WHAT IS EXPECTED. Print the listing exactly, but only as far as the line containing "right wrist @". The first line and that line are both included.

--- THE DATA ---

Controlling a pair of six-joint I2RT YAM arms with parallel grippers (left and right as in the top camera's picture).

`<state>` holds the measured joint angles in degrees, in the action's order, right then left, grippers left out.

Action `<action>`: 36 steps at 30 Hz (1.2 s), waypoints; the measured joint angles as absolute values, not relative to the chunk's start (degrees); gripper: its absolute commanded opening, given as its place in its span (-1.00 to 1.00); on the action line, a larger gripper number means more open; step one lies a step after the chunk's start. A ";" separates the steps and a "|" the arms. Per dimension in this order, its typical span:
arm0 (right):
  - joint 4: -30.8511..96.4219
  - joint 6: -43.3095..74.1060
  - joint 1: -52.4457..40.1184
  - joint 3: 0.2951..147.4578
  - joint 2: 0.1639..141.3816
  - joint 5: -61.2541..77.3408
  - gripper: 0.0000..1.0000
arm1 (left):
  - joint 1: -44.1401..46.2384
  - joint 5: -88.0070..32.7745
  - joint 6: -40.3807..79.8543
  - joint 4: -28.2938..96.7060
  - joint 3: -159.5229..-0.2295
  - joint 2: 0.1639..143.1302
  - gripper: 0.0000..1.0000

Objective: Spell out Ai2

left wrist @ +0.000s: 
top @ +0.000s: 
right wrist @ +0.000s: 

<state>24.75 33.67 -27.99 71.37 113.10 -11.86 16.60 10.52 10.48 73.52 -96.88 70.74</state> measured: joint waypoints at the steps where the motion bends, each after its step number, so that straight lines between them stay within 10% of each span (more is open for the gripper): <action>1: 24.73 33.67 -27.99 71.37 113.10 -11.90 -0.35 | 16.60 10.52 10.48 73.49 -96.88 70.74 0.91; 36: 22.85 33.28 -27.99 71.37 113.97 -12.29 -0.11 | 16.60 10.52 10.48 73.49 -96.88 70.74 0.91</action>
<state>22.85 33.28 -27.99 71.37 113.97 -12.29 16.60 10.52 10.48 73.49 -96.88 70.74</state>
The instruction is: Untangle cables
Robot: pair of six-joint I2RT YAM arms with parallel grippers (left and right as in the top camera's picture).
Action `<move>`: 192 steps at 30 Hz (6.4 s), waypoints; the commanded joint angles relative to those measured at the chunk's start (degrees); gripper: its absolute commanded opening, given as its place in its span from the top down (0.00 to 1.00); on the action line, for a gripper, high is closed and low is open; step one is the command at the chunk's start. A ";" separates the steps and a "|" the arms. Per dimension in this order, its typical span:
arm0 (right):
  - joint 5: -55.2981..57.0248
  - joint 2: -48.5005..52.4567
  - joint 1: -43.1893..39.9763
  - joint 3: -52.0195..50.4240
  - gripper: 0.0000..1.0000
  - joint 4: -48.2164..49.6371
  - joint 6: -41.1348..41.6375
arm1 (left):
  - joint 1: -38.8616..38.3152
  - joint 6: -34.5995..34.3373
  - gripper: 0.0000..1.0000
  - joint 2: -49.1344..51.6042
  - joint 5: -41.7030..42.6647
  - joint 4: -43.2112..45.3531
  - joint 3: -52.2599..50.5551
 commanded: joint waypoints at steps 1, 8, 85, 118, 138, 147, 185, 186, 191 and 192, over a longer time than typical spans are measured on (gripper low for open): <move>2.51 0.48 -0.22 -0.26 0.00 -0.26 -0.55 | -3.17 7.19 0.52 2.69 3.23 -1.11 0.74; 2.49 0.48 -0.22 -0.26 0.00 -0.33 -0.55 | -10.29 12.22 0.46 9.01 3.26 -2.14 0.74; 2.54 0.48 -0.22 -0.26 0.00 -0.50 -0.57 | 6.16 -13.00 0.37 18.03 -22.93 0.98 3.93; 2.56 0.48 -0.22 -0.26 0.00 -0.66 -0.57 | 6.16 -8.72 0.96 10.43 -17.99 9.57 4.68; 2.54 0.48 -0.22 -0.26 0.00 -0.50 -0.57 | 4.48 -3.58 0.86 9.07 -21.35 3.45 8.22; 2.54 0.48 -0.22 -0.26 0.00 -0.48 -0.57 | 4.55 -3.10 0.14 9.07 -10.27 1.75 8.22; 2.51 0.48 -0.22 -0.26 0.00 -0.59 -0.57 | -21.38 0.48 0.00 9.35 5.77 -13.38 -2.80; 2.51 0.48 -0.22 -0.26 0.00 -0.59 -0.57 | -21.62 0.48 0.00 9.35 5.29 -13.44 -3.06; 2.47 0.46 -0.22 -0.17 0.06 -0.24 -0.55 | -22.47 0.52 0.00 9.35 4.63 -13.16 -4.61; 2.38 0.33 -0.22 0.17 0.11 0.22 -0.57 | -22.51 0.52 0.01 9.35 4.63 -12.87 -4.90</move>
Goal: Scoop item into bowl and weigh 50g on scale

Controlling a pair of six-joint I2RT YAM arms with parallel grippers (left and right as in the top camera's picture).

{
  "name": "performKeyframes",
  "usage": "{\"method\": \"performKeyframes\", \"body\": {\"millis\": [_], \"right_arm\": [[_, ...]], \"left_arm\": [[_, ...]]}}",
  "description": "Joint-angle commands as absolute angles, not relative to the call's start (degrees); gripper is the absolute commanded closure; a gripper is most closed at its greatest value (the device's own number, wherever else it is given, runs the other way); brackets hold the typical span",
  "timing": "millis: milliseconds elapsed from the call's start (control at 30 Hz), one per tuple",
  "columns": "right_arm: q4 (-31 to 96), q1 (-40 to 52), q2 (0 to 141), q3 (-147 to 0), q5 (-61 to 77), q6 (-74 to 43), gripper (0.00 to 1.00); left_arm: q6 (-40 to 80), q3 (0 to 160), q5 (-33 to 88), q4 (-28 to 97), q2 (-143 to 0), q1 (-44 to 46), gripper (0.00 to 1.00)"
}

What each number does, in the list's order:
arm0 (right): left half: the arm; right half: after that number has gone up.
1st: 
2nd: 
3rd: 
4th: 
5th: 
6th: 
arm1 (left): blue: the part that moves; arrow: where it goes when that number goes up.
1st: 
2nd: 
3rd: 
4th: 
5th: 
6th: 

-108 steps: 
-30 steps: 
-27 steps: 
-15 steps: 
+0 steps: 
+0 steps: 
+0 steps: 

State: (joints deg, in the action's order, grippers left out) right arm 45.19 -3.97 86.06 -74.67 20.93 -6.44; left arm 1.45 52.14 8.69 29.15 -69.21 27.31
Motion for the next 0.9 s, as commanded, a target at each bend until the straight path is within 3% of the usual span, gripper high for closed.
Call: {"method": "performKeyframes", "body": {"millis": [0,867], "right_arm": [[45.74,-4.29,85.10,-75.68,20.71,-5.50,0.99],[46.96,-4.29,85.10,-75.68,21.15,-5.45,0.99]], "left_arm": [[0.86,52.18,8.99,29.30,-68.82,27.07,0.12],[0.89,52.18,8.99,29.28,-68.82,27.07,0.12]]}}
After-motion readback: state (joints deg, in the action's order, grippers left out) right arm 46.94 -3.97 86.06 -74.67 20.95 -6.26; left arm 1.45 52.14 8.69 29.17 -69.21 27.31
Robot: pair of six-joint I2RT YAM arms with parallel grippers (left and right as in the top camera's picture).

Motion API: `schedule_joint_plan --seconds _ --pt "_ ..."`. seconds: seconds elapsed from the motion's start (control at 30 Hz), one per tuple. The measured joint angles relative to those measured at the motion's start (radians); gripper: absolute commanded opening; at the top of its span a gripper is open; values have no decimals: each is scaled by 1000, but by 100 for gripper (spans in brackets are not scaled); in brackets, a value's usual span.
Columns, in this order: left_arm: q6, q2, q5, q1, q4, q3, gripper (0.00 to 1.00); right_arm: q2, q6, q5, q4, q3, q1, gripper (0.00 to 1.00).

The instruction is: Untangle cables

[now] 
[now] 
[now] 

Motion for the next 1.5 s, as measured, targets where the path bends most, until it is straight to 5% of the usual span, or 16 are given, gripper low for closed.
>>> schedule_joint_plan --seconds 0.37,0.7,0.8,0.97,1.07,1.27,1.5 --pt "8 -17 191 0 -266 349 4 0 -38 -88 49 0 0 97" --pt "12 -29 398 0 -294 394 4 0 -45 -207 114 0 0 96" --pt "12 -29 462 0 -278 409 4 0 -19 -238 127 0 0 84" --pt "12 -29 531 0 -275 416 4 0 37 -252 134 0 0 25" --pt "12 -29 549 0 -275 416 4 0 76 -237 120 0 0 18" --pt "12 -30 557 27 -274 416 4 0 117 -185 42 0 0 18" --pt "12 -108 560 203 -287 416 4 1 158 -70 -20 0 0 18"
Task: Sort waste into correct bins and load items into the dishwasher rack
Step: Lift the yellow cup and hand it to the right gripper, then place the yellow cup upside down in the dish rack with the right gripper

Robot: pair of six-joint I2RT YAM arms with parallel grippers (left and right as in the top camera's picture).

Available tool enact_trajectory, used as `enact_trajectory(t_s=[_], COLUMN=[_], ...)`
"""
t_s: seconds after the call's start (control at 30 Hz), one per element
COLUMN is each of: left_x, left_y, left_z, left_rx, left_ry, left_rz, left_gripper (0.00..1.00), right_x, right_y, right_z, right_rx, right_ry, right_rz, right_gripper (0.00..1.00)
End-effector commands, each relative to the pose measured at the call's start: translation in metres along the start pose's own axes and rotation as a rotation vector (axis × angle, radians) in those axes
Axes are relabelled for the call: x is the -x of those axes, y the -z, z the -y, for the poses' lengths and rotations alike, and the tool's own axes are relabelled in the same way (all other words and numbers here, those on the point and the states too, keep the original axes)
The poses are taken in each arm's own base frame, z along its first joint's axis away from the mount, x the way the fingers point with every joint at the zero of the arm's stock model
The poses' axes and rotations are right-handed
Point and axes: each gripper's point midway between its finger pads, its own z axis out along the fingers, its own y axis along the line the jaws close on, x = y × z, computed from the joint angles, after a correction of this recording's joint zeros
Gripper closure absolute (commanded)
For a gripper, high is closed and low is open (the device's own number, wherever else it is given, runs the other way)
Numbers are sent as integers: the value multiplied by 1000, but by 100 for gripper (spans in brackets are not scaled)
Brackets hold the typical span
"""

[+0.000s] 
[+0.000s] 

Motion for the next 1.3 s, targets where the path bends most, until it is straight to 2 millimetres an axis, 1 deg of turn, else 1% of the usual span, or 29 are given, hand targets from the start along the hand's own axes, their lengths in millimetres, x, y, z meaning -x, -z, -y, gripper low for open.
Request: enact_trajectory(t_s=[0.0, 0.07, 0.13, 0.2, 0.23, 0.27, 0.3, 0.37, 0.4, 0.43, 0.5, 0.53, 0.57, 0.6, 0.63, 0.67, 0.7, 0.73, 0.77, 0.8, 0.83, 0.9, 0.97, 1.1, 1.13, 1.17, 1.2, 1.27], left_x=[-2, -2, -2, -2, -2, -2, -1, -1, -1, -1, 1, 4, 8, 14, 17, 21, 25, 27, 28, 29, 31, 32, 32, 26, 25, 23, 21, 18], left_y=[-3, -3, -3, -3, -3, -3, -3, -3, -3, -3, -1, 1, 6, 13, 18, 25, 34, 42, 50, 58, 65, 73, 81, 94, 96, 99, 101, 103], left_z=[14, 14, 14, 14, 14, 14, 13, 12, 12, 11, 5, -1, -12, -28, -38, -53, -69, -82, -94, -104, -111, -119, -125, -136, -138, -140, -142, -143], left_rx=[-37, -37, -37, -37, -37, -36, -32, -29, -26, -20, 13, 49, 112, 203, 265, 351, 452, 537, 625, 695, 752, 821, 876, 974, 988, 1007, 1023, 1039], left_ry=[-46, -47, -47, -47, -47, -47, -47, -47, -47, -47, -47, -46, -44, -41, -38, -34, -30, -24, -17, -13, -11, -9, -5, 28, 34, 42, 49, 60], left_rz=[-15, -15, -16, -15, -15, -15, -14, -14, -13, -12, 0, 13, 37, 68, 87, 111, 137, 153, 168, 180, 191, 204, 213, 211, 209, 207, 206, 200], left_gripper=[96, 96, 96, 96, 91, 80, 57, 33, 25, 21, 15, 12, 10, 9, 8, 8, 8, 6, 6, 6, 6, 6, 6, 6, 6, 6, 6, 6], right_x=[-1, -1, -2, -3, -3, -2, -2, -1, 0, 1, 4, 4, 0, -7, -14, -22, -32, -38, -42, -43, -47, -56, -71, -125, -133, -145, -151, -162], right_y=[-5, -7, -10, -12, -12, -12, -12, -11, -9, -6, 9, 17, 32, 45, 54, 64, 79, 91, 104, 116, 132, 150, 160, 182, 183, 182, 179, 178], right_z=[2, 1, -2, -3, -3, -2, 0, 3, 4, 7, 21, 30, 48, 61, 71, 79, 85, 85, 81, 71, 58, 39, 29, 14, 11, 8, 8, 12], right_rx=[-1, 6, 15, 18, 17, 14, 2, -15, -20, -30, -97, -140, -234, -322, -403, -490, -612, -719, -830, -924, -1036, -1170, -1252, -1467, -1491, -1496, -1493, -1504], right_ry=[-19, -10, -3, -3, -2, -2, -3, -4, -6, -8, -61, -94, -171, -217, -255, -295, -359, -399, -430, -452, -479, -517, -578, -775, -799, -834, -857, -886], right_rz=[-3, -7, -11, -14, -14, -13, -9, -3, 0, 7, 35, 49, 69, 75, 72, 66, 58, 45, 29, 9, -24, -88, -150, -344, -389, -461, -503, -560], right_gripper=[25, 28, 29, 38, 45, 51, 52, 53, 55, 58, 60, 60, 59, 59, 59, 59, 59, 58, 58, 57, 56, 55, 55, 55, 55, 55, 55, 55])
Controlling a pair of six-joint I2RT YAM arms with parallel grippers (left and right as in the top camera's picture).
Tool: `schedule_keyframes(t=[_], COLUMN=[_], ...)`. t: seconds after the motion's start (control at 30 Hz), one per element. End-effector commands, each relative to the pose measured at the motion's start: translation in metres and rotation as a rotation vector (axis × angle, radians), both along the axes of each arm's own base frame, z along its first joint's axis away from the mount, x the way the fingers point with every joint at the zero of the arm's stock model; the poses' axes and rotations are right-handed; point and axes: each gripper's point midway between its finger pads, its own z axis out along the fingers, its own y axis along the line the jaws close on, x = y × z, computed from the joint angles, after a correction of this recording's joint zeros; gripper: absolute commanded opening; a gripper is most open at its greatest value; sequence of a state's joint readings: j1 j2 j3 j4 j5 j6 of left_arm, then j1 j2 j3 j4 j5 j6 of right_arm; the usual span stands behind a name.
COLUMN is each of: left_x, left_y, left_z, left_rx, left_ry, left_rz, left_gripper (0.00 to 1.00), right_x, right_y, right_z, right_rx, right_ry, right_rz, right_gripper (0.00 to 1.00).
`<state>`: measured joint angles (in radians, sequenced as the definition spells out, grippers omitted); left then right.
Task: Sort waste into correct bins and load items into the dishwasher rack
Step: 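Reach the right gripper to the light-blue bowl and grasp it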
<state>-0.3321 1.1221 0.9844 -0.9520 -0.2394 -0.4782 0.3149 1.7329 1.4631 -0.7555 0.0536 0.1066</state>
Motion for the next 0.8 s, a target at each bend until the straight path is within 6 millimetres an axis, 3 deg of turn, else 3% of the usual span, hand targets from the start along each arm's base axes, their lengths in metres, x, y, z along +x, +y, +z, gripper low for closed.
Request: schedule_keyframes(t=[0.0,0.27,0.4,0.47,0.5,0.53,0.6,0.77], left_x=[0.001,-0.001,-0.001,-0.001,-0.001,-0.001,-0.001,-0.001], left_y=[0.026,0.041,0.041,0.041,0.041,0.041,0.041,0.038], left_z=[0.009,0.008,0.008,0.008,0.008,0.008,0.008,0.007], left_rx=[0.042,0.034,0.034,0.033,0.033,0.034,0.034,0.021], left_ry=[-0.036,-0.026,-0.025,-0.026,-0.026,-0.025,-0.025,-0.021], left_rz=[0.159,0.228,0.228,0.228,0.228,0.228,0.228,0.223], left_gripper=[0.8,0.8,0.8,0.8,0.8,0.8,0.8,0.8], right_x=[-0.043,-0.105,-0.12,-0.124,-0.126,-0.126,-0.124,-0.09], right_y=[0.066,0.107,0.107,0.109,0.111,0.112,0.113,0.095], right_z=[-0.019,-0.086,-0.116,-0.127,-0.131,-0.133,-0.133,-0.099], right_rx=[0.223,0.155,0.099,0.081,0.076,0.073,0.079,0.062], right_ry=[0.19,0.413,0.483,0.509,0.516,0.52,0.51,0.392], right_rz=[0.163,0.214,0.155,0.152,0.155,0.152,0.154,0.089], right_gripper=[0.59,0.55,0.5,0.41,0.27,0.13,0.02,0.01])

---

SOLUTION FOR THIS PROBLEM.
Controlling a pair of six-joint I2RT YAM arms with parallel grippers (left and right as in the top camera's picture).

`<state>` holds the measured joint angles in degrees, in the action's order, right then left, grippers left out.

Action `<action>`: 36 steps at 30 Hz (1.2 s), waypoints; the measured joint angles as absolute values, not relative to the chunk's start (degrees); gripper: its absolute commanded opening, given as its place in its span (-1.00 to 1.00); on the action line, a larger gripper number means more open; step one lies a step after the chunk's start. A ";" separates the steps and a "|" the arms. Per dimension in this order, its typical span:
arm0 (right):
  - joint 4: -30.8511..96.4219
  - joint 6: -43.3095..74.1060
  - joint 1: -52.4457..40.1184
  - joint 3: 0.2951..147.4578
  - joint 2: 0.1639..141.3816
  - joint 5: -61.2541..77.3408
  - gripper: 0.0000..1.0000
arm1 (left):
  - joint 1: -44.1401..46.2384
  - joint 5: -88.0070..32.7745
  - joint 6: -40.3807..79.8543
  - joint 4: -28.2938..96.7060
  - joint 3: -159.5229..-0.2295
  - joint 2: 0.1639..143.1302
  - gripper: 0.0000..1.0000

Objective: Spell out Ai2

left wrist @ +0.000s: 
top @ +0.000s: 
right wrist @ +0.000s: 

The output has been given in full.